Besides the mental benefit, kitesurfing is great exercise has an overall positive impact on our body. While kitesurfing you will use your whole body and most muscles, and it is fantastic for building core-strength. It’s the most fun abs-exercise on the planet and who doesn’t want to get a six-pack while having a great time!!
In general kitesurfing is a very safe sport to practice. For non-kiters this sport might still appear dangerous, and some people might fear getting injured, but with the proper instruction the risk of injuries is low. Crashing on the water is generally a lot more forgiving than crashing on land or snow, and the latest kites have numerous safety systems which can be activated in case of an emergency to make sure the rider stays unharmed.
It is highly recommended that you do not start kitesurfing without taking lessons from a professional school. It is very important to know how to control the kite in a safe manner and learn how all the safety systems work.
The travelling aspect is one of the main reasons why so many people are attracted to this sport/discipline. You can kitesurf all over the world, with numerous amazing and far-flung kite-spots to discover. Nowadays kite equipment is compact and light, which makes it easy to bring it on an airplane without extra costs. A few of the top destinations for kitesurfing are Thailand (obviously), Spain, Srilanka, Dominican Republic, Brazil, Morocco, etc..
” Kitesurfing is an amazing sport. It keeps me fit and brings me in contact with incredible people and places all over the world , Sir Richard Branson”
We are all friends
Kitesurfing is a very social sport. When you’re out riding, you’re on your own, but there is a huge social aspect to it nonetheless. Kitesurfers quite often need some assistance, for example when launching and landing the kite. In general kitesurfers are very helpful, and will assist beginners if needed. The community is close knit, and often after riding they’ll hang out and share experiences/stories. It is and remains a great way to meet new people from all over the world and make new friends in the process.

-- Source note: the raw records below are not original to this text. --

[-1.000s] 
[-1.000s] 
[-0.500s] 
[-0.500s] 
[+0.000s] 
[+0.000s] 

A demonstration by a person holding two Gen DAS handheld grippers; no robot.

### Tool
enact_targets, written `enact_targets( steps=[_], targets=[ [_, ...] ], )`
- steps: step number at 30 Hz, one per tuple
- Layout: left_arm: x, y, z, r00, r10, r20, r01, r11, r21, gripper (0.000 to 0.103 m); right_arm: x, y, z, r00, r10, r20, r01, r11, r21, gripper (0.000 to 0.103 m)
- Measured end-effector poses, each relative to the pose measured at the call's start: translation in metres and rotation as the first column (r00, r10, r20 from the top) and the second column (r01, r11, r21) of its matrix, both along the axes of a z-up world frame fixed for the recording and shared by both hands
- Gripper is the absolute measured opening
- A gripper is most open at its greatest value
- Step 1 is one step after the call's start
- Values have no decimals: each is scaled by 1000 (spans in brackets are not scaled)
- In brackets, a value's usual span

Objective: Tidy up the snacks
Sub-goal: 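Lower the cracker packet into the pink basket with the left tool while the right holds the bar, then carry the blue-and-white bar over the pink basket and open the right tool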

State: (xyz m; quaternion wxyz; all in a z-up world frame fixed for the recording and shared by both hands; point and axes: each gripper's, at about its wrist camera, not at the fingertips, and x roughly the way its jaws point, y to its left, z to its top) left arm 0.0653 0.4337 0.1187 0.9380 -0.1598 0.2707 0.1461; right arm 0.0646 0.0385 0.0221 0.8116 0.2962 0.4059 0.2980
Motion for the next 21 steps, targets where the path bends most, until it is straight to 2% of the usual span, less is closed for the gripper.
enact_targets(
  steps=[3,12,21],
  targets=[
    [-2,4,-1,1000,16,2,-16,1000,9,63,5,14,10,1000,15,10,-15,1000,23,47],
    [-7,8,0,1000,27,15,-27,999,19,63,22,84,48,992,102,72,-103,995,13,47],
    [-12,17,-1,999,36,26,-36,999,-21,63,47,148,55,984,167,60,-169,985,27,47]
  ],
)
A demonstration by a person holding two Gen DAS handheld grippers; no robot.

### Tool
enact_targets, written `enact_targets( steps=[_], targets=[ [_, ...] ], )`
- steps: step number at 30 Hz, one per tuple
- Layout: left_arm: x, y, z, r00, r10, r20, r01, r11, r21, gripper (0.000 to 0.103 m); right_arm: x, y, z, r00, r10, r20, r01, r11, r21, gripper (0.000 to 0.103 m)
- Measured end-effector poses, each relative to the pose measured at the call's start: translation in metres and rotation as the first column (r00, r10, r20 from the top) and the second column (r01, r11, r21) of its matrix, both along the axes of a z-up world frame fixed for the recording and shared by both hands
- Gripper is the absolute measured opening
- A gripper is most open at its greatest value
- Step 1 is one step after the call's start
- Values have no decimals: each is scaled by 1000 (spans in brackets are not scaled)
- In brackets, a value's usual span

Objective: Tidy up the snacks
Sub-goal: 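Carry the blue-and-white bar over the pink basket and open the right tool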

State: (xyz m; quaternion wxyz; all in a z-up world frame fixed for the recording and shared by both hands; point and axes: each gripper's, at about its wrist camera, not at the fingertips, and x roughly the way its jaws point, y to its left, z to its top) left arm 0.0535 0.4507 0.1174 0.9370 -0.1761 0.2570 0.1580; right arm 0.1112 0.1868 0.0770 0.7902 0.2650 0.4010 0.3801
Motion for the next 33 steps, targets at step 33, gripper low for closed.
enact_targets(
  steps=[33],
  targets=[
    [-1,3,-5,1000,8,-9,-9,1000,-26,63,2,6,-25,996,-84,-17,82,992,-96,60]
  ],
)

Why learn to kitesurf in Thailand?
So, if you’ve caught the kitesurfing bug, there are many reasons that make Thailand the ideal location for a beginner to learn the ropes.
1. Wind and weather
In general there is wind all year around in Thailand, but it is important to know which part of Thailand has the right winds in which time of the year. In this guide you will find out which spot is the best for which season. Since there are many spots, the best way to know if the wind is good is to contact one of the local schools and ask for the forecast. You can also use WINDGURU or WINDFINDER to have an indication if the wind will be suitable to kite. This forecast works better in some spots than others, so don’t trust this completely.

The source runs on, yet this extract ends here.